Compliance - Physical Security Systems – This context table lists any physical security systems in your environment that you want to visualize in the Dashboards application. These can include any system used to authenticate access to a physical location, including badge or card readers and door access. By default, the table is empty until you populate it with physical security systems. This table supports a pre-built dashboard called TBD.

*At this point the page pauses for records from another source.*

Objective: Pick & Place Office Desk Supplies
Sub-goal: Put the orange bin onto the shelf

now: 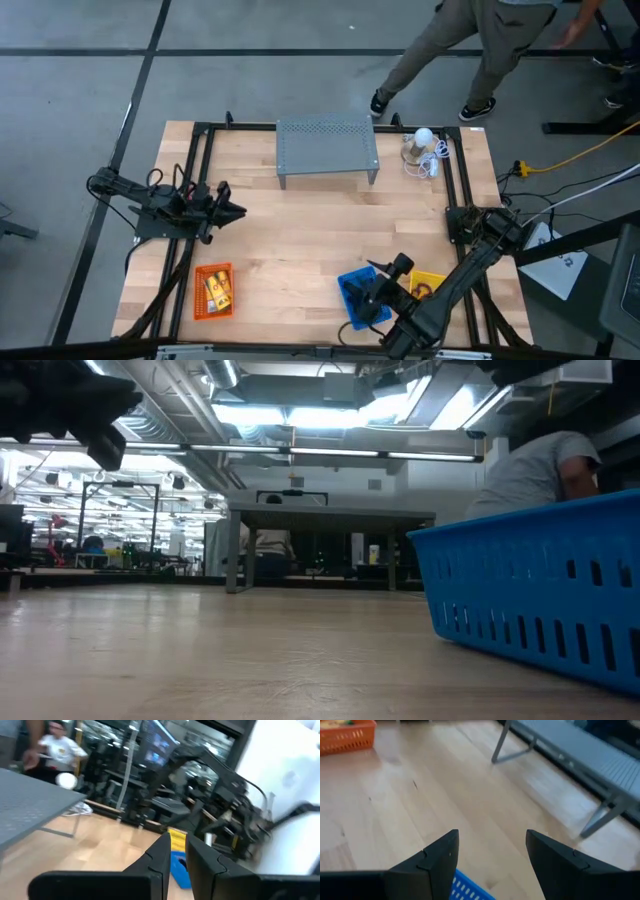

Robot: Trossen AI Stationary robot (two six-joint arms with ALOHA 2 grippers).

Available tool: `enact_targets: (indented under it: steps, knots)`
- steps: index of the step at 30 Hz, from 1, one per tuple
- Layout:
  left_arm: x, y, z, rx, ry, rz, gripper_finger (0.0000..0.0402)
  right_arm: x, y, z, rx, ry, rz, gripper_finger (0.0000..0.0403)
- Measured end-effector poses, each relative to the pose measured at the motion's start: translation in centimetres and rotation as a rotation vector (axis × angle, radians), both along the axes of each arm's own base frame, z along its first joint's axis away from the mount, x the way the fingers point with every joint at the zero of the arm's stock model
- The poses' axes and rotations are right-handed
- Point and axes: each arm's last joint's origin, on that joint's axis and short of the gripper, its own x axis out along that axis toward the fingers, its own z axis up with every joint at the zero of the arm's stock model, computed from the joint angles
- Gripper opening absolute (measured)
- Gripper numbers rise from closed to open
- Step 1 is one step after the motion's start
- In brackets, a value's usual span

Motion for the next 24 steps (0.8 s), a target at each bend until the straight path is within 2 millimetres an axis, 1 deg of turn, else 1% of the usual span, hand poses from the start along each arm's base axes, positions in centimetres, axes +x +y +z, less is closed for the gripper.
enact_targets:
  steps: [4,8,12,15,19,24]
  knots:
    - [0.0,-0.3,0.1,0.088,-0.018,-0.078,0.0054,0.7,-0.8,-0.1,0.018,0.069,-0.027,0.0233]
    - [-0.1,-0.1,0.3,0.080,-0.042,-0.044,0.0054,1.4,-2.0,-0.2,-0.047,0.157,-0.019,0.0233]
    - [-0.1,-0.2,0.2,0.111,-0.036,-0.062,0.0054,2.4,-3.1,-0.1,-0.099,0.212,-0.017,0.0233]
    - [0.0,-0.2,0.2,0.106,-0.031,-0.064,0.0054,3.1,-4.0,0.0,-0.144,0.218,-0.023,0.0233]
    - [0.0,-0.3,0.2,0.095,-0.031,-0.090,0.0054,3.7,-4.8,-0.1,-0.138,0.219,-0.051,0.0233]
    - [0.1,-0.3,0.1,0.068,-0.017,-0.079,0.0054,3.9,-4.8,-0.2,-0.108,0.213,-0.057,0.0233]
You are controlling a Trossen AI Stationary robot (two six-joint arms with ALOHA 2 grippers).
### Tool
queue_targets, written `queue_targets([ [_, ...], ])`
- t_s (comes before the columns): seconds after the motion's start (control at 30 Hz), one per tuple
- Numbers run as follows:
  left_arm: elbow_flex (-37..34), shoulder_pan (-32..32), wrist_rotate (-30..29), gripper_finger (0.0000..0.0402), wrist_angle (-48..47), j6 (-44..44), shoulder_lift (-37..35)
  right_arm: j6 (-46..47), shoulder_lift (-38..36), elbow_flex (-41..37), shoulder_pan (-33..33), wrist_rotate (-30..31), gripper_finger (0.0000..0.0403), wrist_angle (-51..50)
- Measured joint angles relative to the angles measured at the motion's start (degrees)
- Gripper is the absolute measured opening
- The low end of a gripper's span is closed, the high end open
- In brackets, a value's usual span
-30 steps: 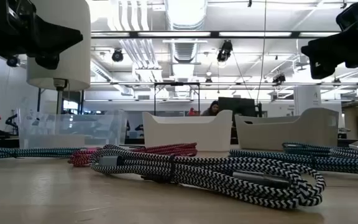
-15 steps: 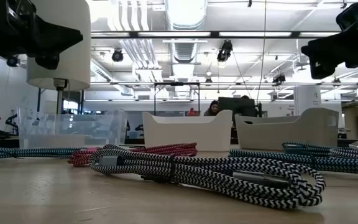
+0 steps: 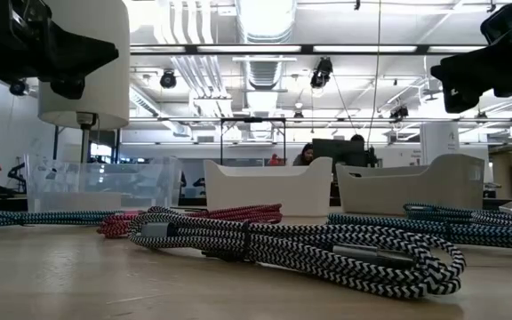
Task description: Pick & Place USB Port
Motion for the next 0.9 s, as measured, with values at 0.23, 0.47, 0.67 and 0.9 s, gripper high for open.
queue_targets([
  [0.23,-0.01,-0.01,0.01,0.006,0.02,-0.01,0.0,0.0,-0.01,0.0,-0.01,0.0,0.0089,-0.01],
  [0.47,-0.02,-0.02,0.0,0.006,0.0,-0.01,0.0,0.0,-0.02,0.0,-0.01,0.01,0.0081,-0.01],
  [0.67,-0.02,-0.01,0.0,0.006,0.02,0.0,0.01,0.0,-0.01,0.02,0.0,0.0,0.007,-0.01],
  [0.9,-0.02,0.0,0.0,0.006,0.0,0.01,0.01,0.0,-0.01,0.02,0.0,0.01,0.0073,0.0],
])
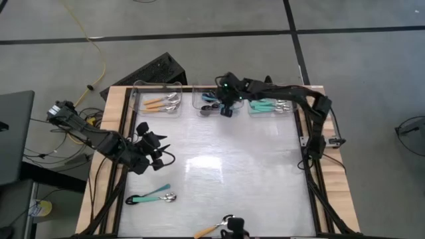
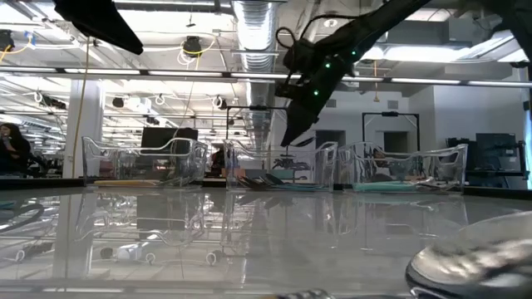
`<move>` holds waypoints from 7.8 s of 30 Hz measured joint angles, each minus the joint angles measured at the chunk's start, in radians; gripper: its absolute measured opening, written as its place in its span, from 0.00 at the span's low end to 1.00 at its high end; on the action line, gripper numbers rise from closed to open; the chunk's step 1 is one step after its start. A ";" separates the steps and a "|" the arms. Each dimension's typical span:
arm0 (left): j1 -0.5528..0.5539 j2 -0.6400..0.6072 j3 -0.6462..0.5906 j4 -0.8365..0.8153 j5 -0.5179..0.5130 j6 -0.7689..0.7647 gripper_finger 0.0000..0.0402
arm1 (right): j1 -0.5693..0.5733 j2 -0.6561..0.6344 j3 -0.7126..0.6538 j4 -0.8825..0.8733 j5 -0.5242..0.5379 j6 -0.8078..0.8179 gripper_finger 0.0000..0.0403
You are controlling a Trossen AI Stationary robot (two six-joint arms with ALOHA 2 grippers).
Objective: Sort silverware by color (type)
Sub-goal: Put the blue spoon into the middle transparent bin, then put the light green spoon into the right transparent bin, then put the blue spoon into the middle transparent bin
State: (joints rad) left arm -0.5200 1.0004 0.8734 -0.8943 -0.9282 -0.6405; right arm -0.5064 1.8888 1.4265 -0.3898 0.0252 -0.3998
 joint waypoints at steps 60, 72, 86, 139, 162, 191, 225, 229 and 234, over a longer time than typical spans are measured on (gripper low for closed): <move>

Compliance - Network Security Systems – This context table lists any production network security systems in your environment that you want to visualize in the Dashboards application. These can include systems like firewalls, intrusion detection or prevention, malware detection and prevention, network access control, remote access, virtual private network and vulnerability scanning. By default, the table is empty until you populate it with network security systems. This table supports a pre-built dashboard called TBD.